The research team has reportedly fabricated adherent and uniform nanocomposite coatings (about 2µm thick) onto Al-alloy foils, with the fabricated nanocomposite coatings showing superhydrophobic properties.

Additionally, the coating on the Al-alloy foil was easily removed from the substrate, with modification improving scratch resistance on a physically modified substrate up to 8 mN and a chemically modified substrate up to 30 mN. The team reports additionally that the optimization of the nanocomposite formulation further improved scratch resistance up to 250 mN in a current test, with no failure observed at 50 mN.

“The research carried out on the development of anti-icing/de-icing nanocomposite coatings is well underway towards the development of a suitable solution,” writes UCL.

The university says that applications of these coatings could be included in aviation, naval and automotive industries and Arctic oil and gas exploration.
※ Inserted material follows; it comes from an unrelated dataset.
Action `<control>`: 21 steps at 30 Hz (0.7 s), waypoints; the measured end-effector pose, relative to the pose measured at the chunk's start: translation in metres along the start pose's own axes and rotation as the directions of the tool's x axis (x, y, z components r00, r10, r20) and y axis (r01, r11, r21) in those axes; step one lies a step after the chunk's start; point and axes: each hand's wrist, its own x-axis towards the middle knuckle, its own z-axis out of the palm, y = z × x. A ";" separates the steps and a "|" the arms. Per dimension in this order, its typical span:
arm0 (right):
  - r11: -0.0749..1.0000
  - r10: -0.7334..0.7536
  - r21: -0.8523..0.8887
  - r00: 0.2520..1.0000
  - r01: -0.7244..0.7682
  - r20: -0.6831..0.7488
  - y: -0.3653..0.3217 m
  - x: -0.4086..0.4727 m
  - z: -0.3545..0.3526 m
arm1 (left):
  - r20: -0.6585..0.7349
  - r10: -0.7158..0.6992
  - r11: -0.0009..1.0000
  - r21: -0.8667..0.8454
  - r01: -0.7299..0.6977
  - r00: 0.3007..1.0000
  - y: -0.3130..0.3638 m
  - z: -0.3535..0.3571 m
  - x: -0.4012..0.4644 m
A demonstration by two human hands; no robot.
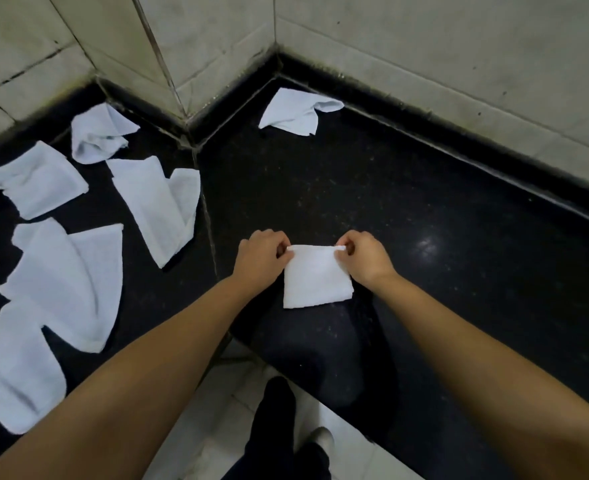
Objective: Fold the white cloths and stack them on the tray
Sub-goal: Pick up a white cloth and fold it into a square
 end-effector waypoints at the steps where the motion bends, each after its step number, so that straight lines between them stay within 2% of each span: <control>1: 0.999 0.011 -0.049 1.000 -0.011 -0.006 0.000 0.000 0.001 | -0.001 0.001 1.000 0.008 -0.001 1.000 0.000 0.002 0.001; 3: 0.991 0.046 -0.122 0.999 -0.047 -0.009 -0.002 0.000 0.001 | -0.026 -0.032 0.999 -0.009 0.032 0.999 0.000 0.004 0.000; 6: 0.979 0.150 -0.136 0.989 -0.151 -0.011 -0.003 -0.002 -0.001 | -0.090 -0.154 0.986 -0.085 0.146 0.984 0.001 0.008 -0.009; 8: 0.958 0.208 -0.200 0.978 -0.203 0.002 -0.004 -0.006 0.003 | -0.078 -0.216 0.976 -0.059 0.212 0.973 0.005 0.014 -0.020; 11: 0.939 0.206 -0.271 0.977 -0.212 -0.053 -0.008 -0.012 0.012 | -0.052 -0.272 0.961 0.041 0.274 0.961 0.015 0.024 -0.028; 15: 0.950 0.192 -0.233 0.977 -0.208 -0.088 -0.016 -0.016 0.019 | -0.069 -0.314 0.946 0.064 0.318 0.947 0.032 0.028 -0.024; 17: 0.967 0.208 -0.134 0.975 -0.217 -0.075 -0.015 -0.019 0.017 | -0.053 -0.327 0.945 -0.039 0.325 0.943 0.036 0.025 -0.024; 18: 0.974 0.223 -0.025 0.973 -0.225 -0.062 -0.013 -0.022 0.013 | -0.030 -0.346 0.926 -0.169 0.337 0.938 0.037 0.021 -0.024; 19: 0.964 0.239 0.133 0.970 -0.231 -0.042 -0.011 -0.026 0.008 | 0.006 -0.358 0.882 -0.324 0.341 0.934 0.039 0.013 -0.027; 21: 0.845 0.242 0.487 0.970 -0.221 0.020 -0.003 -0.035 -0.006 | 0.058 -0.334 0.756 -0.579 0.305 0.941 0.044 -0.001 -0.035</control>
A patent has reportedly been submitted to the U.K. Intellectual Property Office.

Recent Iceophobic Coatings

In November, Zentek Ltd., a Canadian development and commercialization company, announced the development of its new carbon-based, nanotechnology-enhanced icephobic coating.

Tests for adhesion strength required to dislodge ice from surfaces were conducted with a third-party lab, with the coating reportedly demonstrating an adhesion strength consistently around 20 kilopascals. Zentek reported at the time that the typical ice adhesion strength of a bare aluminum alloy is about 500 kilopascals, while a classified icephobic surface must be less than 100 kilopascals, with the coating having a 96% improvement over aluminum and 80% improvement over the 100 kPa threshold.

Earlier this month, the company reported the “excellent” results of testing conducted on its icephobic coating. These tests included real-world testing, drone testing and accelerated age testing.

The next rounds of testing will include testing the coating for sand and rain erosion. Zentek reports that it is also planning tests to evaluate the coating as part of a hybrid ice protection system alongside a heated deicing system to improve efficiency.

According to the company, these tests are already scheduled and results will be reported once they are available.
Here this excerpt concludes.